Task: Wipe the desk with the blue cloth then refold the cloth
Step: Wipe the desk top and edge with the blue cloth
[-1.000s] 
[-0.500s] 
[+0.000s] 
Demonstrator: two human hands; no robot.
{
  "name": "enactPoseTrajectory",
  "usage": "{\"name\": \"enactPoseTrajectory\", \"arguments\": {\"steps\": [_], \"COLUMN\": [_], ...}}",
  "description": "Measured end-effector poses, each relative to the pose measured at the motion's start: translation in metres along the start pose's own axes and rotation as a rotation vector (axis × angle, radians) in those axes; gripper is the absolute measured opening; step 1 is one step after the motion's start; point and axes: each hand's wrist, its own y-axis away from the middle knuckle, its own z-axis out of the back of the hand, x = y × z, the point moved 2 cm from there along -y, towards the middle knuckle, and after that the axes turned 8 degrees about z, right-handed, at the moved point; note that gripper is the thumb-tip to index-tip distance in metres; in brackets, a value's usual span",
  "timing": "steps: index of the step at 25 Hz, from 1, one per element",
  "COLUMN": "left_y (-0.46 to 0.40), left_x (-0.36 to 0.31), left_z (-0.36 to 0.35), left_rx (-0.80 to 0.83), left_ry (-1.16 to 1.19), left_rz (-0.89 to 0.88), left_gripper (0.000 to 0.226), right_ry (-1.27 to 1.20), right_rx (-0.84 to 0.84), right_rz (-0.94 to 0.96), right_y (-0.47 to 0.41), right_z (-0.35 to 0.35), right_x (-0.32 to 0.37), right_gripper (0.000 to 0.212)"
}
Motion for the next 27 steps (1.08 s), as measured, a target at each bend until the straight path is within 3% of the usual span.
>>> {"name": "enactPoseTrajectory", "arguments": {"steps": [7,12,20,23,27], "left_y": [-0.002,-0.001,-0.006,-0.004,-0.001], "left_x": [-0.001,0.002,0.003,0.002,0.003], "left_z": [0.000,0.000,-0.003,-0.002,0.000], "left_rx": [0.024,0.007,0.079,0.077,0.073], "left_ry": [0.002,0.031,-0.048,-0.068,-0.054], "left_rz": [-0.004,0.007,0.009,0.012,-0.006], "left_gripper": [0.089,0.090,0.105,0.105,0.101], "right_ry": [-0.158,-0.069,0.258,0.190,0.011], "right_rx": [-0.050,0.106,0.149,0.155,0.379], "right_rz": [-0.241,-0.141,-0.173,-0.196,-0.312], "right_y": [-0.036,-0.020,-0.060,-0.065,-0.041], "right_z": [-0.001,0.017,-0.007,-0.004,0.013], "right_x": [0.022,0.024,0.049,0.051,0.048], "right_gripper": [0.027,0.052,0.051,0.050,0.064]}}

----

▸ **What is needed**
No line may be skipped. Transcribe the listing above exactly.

▸ **Solution**
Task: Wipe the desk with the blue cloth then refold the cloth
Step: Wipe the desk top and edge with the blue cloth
[-1.000s] 
[-0.500s] 
[+0.000s] 
Demonstrator: two human hands; no robot.
{
  "name": "enactPoseTrajectory",
  "usage": "{\"name\": \"enactPoseTrajectory\", \"arguments\": {\"steps\": [_], \"COLUMN\": [_], ...}}",
  "description": "Measured end-effector poses, each relative to the pose measured at the motion's start: translation in metres along the start pose's own axes and rotation as a rotation vector (axis × angle, radians) in those axes; gripper is the absolute measured opening; step 1 is one step after the motion's start; point and axes: each hand's wrist, its own y-axis away from the middle knuckle, its own z-axis out of the back of the hand, x = y × z, the point moved 2 cm from there along -y, towards the middle knuckle, and after that the axes turned 8 degrees about z, right-handed, at the moved point; note that gripper is the thumb-tip to index-tip distance in metres; in brackets, a value's usual span",
  "timing": "steps: index of the step at 25 Hz, from 1, one per element",
  "COLUMN": "left_y (-0.46 to 0.40), left_x (-0.36 to 0.31), left_z (-0.36 to 0.35), left_rx (-0.80 to 0.83), left_ry (-1.16 to 1.19), left_rz (-0.89 to 0.88), left_gripper (0.000 to 0.226), right_ry (-1.27 to 1.20), right_rx (-0.84 to 0.84), right_rz (-0.94 to 0.96), right_y (-0.47 to 0.41), right_z (-0.35 to 0.35), right_x (-0.32 to 0.37), right_gripper (0.000 to 0.212)"
}
Motion for the next 27 steps (1.08 s), as measured, a target at each bend until the straight path is within 3% of the usual span.
>>> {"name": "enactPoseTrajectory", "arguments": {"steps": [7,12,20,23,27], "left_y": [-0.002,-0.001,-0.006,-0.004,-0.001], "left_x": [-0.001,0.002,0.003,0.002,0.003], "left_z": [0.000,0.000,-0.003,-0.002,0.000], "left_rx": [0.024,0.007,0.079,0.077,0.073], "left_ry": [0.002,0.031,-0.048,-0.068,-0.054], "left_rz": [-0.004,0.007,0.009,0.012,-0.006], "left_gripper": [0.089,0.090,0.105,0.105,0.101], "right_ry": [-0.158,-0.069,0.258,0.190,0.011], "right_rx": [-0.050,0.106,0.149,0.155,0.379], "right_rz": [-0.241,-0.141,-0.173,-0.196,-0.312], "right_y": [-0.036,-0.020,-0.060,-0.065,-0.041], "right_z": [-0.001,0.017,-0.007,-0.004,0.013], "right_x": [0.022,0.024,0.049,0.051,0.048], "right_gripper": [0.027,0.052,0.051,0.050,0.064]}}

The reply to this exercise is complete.